[Problem to work on] When checking the entries below, count every line with the word "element", then give only that number.
━━━ Information shown
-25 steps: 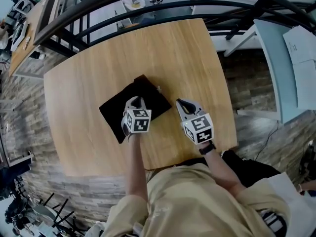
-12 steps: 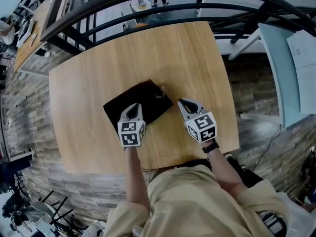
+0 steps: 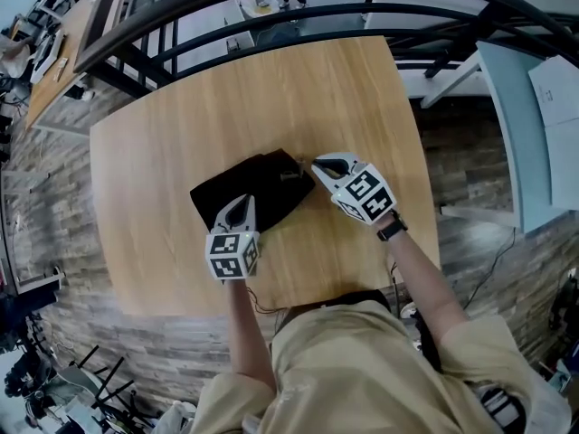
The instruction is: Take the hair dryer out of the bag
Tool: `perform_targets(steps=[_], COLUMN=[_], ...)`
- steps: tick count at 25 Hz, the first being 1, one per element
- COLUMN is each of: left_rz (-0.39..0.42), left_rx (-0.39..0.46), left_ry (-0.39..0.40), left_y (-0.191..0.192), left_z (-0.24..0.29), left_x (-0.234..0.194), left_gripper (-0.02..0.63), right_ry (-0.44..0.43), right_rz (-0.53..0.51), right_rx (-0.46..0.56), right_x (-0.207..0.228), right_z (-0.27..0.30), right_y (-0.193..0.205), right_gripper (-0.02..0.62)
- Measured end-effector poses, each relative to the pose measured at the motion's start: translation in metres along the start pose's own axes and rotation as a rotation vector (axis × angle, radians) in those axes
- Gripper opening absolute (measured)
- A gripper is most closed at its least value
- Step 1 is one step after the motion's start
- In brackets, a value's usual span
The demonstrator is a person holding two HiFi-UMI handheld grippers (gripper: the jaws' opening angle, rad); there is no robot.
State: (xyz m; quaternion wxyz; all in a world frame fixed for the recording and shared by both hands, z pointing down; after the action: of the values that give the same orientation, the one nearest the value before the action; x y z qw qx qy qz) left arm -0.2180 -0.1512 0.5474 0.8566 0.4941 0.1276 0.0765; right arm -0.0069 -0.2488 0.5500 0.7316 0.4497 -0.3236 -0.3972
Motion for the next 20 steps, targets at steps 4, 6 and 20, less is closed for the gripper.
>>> perform_targets(steps=[4, 6, 20], left_rz=[-0.026, -0.040, -0.077], left_rx=[0.010, 0.018, 0.046], left_ry=[-0.001, 0.001, 0.005], left_y=[0.003, 0.003, 0.007], left_z=[-0.001, 0.000, 0.003], left_x=[0.000, -0.001, -0.010], left_gripper=[0.011, 0.011, 0.011], right_ry=[-0.202, -0.292, -0.616], right_rz=[-0.137, -0.194, -0.449], right_rx=[-0.092, -0.136, -0.434], right_x=[-0.003, -0.007, -0.043], right_z=[0.033, 0.046, 0.119], right_y=[0.002, 0.001, 0.035], right_gripper=[0.018, 0.018, 0.220])
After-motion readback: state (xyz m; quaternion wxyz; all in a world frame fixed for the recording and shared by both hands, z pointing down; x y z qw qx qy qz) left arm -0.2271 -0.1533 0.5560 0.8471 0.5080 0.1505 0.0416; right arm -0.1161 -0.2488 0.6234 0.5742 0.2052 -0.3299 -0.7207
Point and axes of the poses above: the fingertips, and each gripper's own axes: z forward along the fingers, x to its right, y out of its underside, the point moved 7 cm from there along -z, backward along the fingers, and after that the axes turned 9 degrees about x, right-handed, at the moved point
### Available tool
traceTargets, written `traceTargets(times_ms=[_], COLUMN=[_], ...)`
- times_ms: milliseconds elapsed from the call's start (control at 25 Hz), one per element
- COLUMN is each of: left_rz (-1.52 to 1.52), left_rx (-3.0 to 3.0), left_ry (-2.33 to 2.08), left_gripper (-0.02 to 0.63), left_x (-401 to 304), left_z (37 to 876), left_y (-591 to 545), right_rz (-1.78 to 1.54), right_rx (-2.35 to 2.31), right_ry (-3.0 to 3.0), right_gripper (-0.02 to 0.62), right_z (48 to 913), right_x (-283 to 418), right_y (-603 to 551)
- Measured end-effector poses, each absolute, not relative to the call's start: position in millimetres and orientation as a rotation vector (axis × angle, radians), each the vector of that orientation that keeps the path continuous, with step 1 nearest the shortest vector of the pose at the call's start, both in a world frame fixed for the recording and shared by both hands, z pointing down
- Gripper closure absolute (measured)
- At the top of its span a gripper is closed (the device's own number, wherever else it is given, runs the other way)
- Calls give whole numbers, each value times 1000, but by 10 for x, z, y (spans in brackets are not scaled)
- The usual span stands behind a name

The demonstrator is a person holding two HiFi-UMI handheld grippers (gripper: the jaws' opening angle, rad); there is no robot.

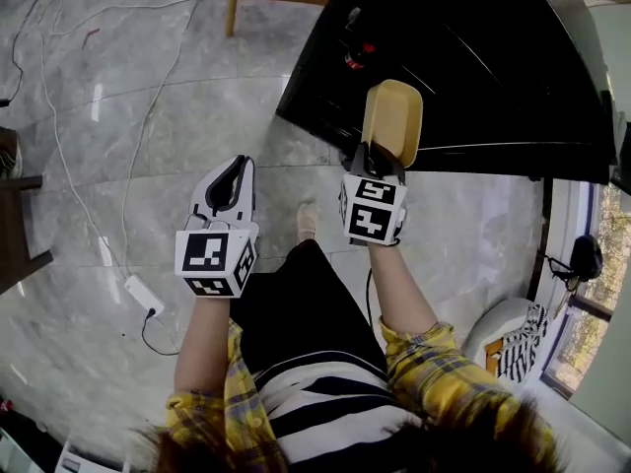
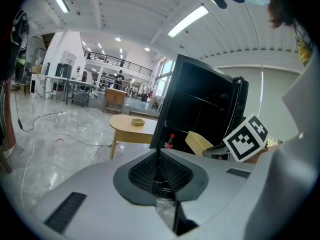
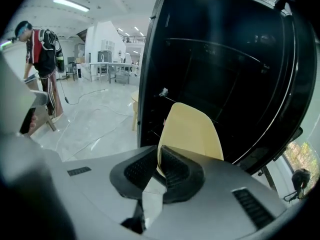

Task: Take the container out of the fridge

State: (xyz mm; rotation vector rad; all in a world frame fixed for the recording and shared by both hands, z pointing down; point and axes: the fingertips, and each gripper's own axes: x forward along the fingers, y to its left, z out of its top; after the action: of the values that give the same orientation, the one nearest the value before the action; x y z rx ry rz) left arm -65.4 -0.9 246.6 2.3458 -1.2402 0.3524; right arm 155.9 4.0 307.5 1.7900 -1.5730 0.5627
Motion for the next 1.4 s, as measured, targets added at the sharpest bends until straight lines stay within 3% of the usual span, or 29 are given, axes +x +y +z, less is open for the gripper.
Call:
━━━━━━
[Answer to the exercise] 2